Maybe I Should Have Stayed Home

Last night the heat pump came back to life with new, more power, breakers. The guy who did the work didn't seem to understand what I said, but they installed this larger heat pump (nobody carries the developer's size) and shouldn't they have noticed it needed a bigger breaker then? And why would it suddenly start getting hot when it's worked for four years? He left a few minutes before 3pm and I was out at 3:05pm. Spirit came and insisted on being let under the duvet at 4pm and we got up from the recliner at 5pm. I read the paper and watched a DVD, then went to bed to read at midnight. I finished at 3:30am and set the alarm to check the stoop at 8am and the paper was there. I'm thinking they didn't deliver before. I'll see if it's here when I get up tomorrow.

Then at 9am, the insurance called and said that the van was a total loss and I'd get $2300. I asked what I would get if I wanted to fix it and she had to call a salvage line and I'd get $2200. The extimate is $3200 so I'd have to pay about $1K, which I can get from the credit card and pay back in four months. We set up the electronic funds transfer and then I called the body shop. I explained to my adjuster what was happening, and that I only had the rental car until next Monday, and the estimate said it would take 10 days. He said that all the parts had been in stock at their dealers and he'd see what they could do. I went back to bed and got up at 2pm.

I had trouble with my meds -- wrong numbers, pulling out some that alternate and weren't supposed to be today, things like that. Then I took the DVDs to the post office and completely forgot it would be crazy. People were acting like idiots to get in and out, including coming in the wrong end. I headed for the grocery store but couldn't turn left at Wellington because there was a big car crash there and that lane was blocked. I went on and turned around in a church's parking lot. I turned right on Wellington and saw a stopped train on the northern line and just went up. I don't mind trains. But people in front of me were turning around one after another and I finally got to the top of the lane behind the school bus, that couldn't turn. I waited 10 minutes and turned myself, only to find that the right lane going toward Old Town, where there's a dip under the railroad, was really slow. In fact, it took seven minutes to get there (normally one) and the train had moved four minutes earlier. I headed to Wellington that direction (about four blocks from my condo at one point) and had no problem at the grocery. I did, when I took food out, realize that it's a four-door car. I think I can take trash and recycling out with that.

SF Christmas.

The Senate Armed Services Committee requires their staff and appointees to divest themselves of stock from companies that do business with military companies. But the Senators on the committee don't have to do that. Sound fair?
20111112, Marilee

Tony Takitani

This movie is black and white and very elegaic. I rewatched the second half without crocheting because the backdrop and other parts were almost like words.

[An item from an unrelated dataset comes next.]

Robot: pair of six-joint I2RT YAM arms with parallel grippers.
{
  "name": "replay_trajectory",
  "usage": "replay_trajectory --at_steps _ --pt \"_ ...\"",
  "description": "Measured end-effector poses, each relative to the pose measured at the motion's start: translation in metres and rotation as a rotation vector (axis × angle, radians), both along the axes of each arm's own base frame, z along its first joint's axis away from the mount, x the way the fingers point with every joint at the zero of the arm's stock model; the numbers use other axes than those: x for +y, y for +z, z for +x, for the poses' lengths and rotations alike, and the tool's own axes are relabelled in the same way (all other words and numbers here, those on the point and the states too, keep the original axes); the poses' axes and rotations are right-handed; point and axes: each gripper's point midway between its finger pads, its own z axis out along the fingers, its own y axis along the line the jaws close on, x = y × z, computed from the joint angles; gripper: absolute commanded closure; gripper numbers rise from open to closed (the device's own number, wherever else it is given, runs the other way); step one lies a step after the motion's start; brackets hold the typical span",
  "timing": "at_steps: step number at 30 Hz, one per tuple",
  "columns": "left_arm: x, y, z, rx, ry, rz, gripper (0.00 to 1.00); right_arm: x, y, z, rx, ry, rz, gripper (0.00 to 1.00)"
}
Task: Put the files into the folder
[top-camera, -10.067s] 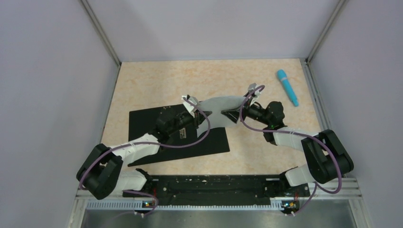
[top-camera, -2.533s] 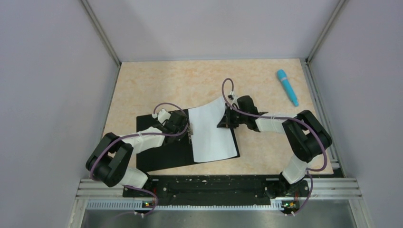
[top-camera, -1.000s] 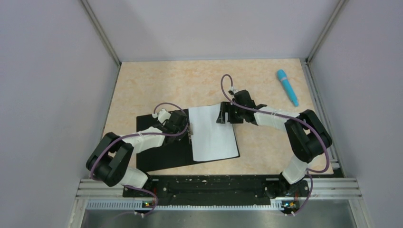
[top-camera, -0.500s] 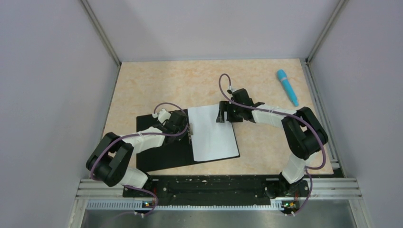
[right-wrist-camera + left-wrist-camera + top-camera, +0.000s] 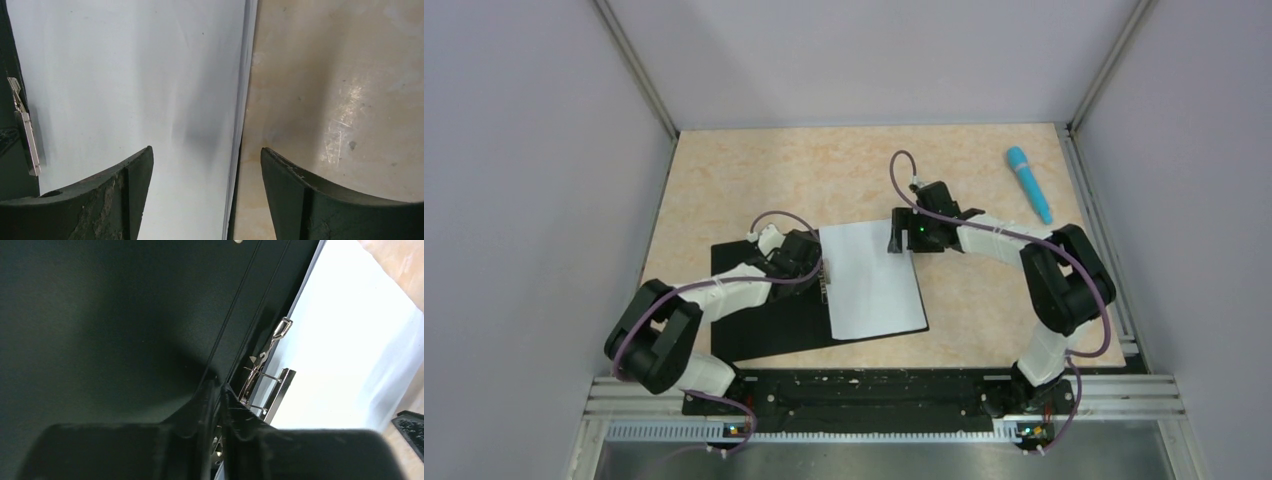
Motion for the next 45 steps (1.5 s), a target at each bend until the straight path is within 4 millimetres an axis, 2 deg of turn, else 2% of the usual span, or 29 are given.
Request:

Tony Takatani was born right after WWII. His mother died when he was five days old and his dad went touring (trombone) and left him with a housekeeper. When he started junior high, he took care of himself. He turned out to be a really good technical illustrator and got a good house and lots of jobs. After some years, he meets a woman 15 years younger who enchants him. He knows she buys new clothes constantly, but doesn't think it will last after they get married. It does and they end up having to make a room into a closet for a lot of very upscale expensive clothes. He finally asks her to stop buying so much and she says it's an addiction. She tries to stop buying for a week and at the end, takes a new dress and coat back. She's in the car thinking about how awful taking the clothes back was, and when she wasn't paying attention, a crash killed her.

Tony is devastated. He eventually advertises for a woman who is exactly his wife's size and decides on one. She's to be a secretary and wear his wife's clothing as a uniform. The girl worries -- it's a little weird, but her unemployment benefits were almost up -- and agrees. He has her take a week's worth of clothes, shoes, and a coat home with her and then he realizes that he has to let his wife go. He calls the girl and tells her to keep what she has. He has a company come get the clothes and sell them.

His father dies soon after and he gets the trombone and a lot of rare jazz records. Tony is still not quite right in his head and starts burning the records. Then he has them sent to an appraiser and gets money that way. Now he has nothing from his family -- mother, wife, and father -- and his loneliness covers him.

I liked this and the way it was presented. I did have to not just look at the subtitles but watch what happens, but I think most people do it that way.